Author: hidden - assigned and confirmed by the Study Dept.
Date of registration: 22.04.2021
Date of assignment: 22.04.2021
Confirmed by Study dept. on: 27.04.2021
Date and time of defence: 08.09.2021 09:00
Date of electronic submission:09.08.2021
Date of submission of printed version:06.08.2021
Date of proceeded defence: 08.09.2021
Opponents: Mgr. Pavel Straňák, Ph.D.
 
 
 
Guidelines
The Arab world enjoys a wide array of dialects, which are the non-standard varieties of Arabic natively spoken — and increasingly written on social media — across the Arab world. Dialectal Arabic (DA) differs significantly from Modern Standard Arabic (MSA), which is the medium of choice for news, administrative, and literary topics.
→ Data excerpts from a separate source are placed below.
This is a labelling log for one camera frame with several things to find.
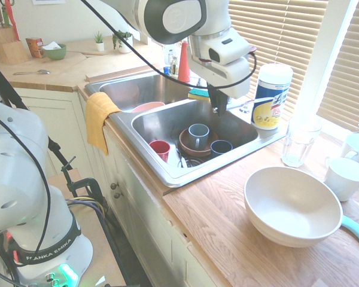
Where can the red cup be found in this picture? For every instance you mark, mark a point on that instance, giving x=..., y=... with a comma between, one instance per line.
x=161, y=149

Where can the clear drinking glass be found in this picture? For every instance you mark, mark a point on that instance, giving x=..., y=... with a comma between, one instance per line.
x=299, y=143

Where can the black metal clamp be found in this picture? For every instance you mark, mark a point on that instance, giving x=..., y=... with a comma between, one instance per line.
x=89, y=183

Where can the large cream bowl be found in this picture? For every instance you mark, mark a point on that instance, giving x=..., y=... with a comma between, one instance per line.
x=290, y=206

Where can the stainless steel double sink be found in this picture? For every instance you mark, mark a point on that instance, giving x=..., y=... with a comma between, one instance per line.
x=155, y=89

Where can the plywood mounting board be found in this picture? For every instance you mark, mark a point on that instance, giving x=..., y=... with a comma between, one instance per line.
x=86, y=239

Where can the red cone-shaped bottle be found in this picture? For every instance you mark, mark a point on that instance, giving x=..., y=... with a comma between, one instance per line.
x=184, y=65

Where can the dark blue mug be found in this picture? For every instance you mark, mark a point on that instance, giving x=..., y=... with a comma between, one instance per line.
x=220, y=148

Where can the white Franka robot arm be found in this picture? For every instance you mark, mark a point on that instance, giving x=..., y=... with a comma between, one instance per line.
x=173, y=18

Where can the grey ceramic mug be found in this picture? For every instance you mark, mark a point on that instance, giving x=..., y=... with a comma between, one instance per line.
x=197, y=136

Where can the Lysol wipes canister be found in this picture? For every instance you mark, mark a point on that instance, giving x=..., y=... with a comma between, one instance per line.
x=270, y=101

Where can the yellow dish towel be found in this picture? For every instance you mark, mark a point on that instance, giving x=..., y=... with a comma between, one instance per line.
x=97, y=119

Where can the wooden window blind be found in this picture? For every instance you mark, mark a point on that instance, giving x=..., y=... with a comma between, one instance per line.
x=281, y=36
x=350, y=74

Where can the round cabinet knob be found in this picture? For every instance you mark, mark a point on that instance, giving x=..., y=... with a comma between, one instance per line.
x=118, y=195
x=115, y=185

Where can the green bowl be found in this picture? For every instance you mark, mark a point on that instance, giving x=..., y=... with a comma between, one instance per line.
x=55, y=53

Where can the wooden knife block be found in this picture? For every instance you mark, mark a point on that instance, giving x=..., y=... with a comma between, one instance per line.
x=6, y=48

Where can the steel sink drain strainer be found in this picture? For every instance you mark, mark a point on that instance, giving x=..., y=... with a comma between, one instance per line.
x=194, y=162

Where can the small clear bottle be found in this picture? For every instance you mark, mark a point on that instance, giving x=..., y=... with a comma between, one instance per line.
x=171, y=58

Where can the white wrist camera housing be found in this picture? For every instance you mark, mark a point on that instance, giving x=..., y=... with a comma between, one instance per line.
x=221, y=45

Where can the small plant in white pot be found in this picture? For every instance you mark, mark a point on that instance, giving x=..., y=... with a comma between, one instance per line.
x=99, y=42

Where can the orange cardboard box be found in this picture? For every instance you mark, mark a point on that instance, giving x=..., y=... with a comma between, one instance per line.
x=34, y=47

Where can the trailing plant in white pot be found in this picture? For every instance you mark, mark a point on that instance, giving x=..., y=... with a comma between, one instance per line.
x=125, y=42

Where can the yellow green blue sponge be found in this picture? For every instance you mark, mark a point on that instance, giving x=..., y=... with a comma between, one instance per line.
x=199, y=94

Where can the brown wooden bowl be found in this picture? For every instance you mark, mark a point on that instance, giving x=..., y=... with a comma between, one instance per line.
x=185, y=145

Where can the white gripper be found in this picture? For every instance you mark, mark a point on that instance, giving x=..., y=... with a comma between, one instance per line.
x=227, y=77

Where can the cream kitchen cabinet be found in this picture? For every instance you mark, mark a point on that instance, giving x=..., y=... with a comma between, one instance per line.
x=143, y=209

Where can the steel spoon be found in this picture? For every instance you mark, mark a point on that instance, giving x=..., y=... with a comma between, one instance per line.
x=33, y=72

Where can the pink bowl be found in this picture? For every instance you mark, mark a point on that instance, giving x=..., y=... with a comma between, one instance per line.
x=148, y=107
Many varieties of DA are not even mutually intelligible. Therefore it is important that computational processing methods are not restricted to MSA and work well with DA, too. One great obstacle is that DA lacks a standard orthography system, since it is mainly spoken. (An existing proposal of standard DA spelling, called CODA*, is used for research purposes but not by ordinary users of DA.) Additionally, Arabic speakers tend to code-switch between MSA and their dialects when they write. The data available for research purposes mainly come in the form of very noisy social media web scrapes; in the lack of standard orthography, authors invent their own spelling as they write.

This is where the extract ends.